Source material Block Start

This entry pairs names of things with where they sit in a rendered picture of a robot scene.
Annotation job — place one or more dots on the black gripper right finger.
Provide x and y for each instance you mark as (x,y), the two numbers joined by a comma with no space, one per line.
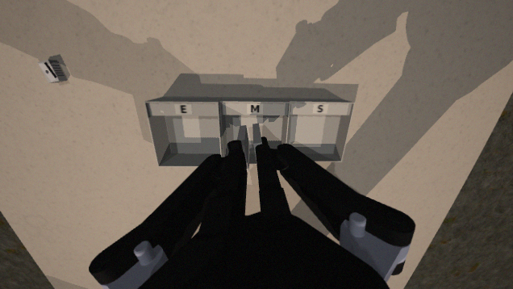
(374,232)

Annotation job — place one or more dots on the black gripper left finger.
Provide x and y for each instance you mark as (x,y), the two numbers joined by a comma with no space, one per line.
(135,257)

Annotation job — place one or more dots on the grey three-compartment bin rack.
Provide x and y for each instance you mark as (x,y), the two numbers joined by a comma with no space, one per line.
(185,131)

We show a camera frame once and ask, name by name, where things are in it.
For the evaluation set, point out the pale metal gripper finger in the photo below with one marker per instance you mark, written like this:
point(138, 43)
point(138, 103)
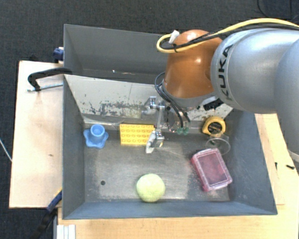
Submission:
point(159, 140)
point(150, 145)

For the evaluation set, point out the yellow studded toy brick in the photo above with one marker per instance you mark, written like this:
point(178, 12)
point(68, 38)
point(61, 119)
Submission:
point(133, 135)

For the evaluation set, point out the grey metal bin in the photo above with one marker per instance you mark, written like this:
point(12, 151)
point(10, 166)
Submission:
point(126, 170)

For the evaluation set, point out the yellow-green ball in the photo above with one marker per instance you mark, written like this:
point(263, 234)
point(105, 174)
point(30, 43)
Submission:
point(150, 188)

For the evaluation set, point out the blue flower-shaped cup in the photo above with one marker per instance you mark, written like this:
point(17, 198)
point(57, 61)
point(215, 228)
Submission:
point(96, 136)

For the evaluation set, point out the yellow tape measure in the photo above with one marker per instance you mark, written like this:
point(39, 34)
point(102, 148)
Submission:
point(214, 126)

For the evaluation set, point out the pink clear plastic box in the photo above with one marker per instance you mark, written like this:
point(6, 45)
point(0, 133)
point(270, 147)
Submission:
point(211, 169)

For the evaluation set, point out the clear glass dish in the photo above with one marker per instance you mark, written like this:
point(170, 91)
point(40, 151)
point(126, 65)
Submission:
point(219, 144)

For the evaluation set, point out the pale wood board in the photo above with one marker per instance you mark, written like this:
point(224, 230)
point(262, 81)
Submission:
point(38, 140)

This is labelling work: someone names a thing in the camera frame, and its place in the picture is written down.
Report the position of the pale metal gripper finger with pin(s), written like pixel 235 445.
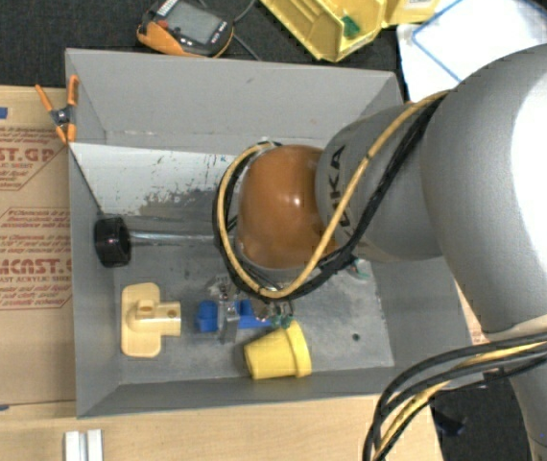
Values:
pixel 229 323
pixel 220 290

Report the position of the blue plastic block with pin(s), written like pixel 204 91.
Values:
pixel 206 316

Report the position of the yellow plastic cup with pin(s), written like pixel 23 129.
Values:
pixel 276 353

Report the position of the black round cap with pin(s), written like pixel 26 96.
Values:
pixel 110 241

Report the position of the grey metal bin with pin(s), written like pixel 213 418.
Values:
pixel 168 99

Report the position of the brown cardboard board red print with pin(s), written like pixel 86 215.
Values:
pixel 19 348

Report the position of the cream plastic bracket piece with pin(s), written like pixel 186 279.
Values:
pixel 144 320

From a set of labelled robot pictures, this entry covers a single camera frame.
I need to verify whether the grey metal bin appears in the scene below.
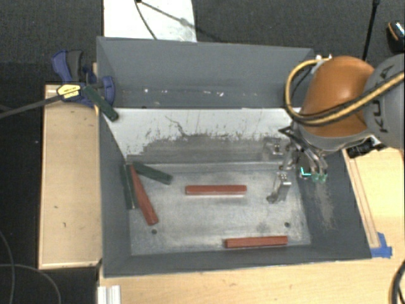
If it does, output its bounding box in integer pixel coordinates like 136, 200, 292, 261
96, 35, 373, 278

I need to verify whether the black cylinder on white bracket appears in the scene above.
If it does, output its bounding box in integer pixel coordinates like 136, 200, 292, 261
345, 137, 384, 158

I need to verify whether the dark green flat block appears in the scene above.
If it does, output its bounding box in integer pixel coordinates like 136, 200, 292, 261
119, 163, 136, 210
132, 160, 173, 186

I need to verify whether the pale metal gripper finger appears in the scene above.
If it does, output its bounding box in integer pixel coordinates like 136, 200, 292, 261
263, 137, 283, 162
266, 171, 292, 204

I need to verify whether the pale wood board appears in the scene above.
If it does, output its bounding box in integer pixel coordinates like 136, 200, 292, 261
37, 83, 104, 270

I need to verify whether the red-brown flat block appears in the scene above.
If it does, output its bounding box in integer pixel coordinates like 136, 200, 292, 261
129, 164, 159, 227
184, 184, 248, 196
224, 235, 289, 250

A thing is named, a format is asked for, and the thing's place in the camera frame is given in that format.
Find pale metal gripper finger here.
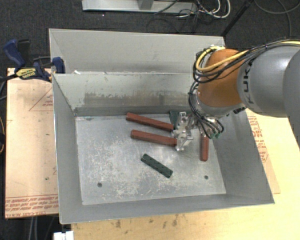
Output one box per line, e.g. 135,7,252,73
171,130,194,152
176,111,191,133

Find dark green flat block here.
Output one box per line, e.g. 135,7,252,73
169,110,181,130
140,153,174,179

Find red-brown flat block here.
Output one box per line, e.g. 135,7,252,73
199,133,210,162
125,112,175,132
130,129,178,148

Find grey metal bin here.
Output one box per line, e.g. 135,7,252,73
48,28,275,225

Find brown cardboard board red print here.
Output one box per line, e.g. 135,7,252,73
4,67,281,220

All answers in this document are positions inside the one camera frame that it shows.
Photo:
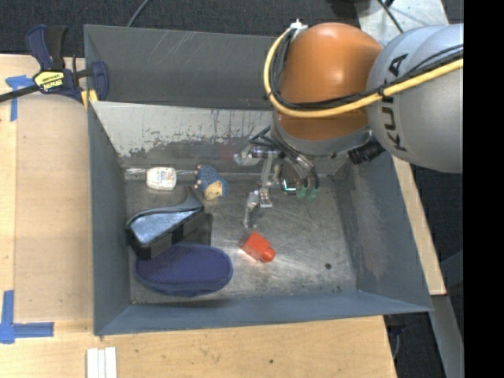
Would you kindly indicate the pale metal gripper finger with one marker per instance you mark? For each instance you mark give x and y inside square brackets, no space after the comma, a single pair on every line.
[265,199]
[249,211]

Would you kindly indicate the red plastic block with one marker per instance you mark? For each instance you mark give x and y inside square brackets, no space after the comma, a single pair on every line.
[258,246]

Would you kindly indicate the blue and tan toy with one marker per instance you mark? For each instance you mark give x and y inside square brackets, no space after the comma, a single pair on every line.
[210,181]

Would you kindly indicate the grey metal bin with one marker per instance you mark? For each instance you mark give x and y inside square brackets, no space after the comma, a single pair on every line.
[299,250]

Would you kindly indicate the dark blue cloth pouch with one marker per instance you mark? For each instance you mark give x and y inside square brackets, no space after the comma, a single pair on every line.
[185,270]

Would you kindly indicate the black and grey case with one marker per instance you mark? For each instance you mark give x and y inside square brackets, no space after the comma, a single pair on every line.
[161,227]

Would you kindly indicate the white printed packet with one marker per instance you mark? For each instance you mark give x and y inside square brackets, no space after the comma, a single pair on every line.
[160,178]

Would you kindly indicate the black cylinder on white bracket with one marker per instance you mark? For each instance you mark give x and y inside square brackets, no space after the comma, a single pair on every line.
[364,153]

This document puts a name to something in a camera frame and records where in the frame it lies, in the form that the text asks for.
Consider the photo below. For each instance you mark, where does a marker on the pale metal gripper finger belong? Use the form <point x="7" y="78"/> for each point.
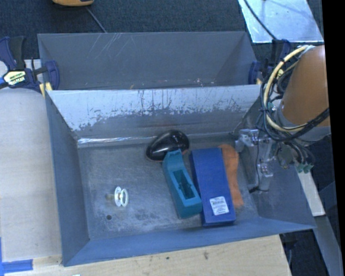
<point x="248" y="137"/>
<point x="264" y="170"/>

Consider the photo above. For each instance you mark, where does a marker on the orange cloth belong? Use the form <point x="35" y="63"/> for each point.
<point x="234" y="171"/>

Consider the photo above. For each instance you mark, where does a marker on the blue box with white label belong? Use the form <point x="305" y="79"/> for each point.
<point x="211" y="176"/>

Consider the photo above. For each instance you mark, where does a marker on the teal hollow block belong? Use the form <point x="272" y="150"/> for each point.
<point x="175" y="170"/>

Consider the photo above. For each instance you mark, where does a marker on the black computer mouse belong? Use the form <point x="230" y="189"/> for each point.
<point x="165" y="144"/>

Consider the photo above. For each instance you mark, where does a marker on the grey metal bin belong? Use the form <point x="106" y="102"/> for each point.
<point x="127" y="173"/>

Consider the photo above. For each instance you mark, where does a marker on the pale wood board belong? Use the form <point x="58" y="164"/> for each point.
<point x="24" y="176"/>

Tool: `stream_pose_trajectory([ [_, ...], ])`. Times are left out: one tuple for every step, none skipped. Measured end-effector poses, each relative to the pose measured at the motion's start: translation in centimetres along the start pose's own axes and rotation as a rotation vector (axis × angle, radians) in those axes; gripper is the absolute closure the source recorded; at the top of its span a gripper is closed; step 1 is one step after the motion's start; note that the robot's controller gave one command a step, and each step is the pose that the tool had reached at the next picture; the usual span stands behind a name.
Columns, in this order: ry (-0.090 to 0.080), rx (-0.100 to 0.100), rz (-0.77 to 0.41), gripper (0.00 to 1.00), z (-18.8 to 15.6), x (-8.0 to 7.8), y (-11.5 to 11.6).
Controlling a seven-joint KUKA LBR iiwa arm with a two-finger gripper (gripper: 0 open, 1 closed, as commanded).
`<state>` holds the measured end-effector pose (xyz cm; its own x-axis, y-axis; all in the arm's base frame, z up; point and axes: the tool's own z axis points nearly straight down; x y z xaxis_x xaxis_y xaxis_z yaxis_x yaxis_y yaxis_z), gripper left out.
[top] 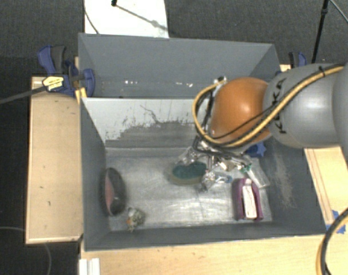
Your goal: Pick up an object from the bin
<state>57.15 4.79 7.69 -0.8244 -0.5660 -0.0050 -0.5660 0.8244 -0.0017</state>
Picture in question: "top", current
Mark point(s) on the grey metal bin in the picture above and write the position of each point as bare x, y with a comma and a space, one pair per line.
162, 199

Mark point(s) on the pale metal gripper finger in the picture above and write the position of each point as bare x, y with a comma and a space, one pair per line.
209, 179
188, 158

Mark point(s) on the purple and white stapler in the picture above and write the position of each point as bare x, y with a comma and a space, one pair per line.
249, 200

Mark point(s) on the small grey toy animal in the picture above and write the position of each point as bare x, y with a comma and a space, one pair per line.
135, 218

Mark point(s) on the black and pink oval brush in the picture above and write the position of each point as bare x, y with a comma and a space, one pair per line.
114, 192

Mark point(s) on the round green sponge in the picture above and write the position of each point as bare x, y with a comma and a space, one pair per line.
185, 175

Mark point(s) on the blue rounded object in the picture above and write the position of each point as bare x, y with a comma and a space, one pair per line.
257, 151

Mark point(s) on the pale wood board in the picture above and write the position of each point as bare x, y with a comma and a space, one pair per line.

Source material Block End

* [Task requirements] When a line in the material above contains the word "more", copy that line out.

* [Task response]
Annotation job — place one or more dots on the black gripper right finger.
Annotation job — place one or more dots on the black gripper left finger.
Annotation job — place one or more dots on the grey three-compartment bin rack.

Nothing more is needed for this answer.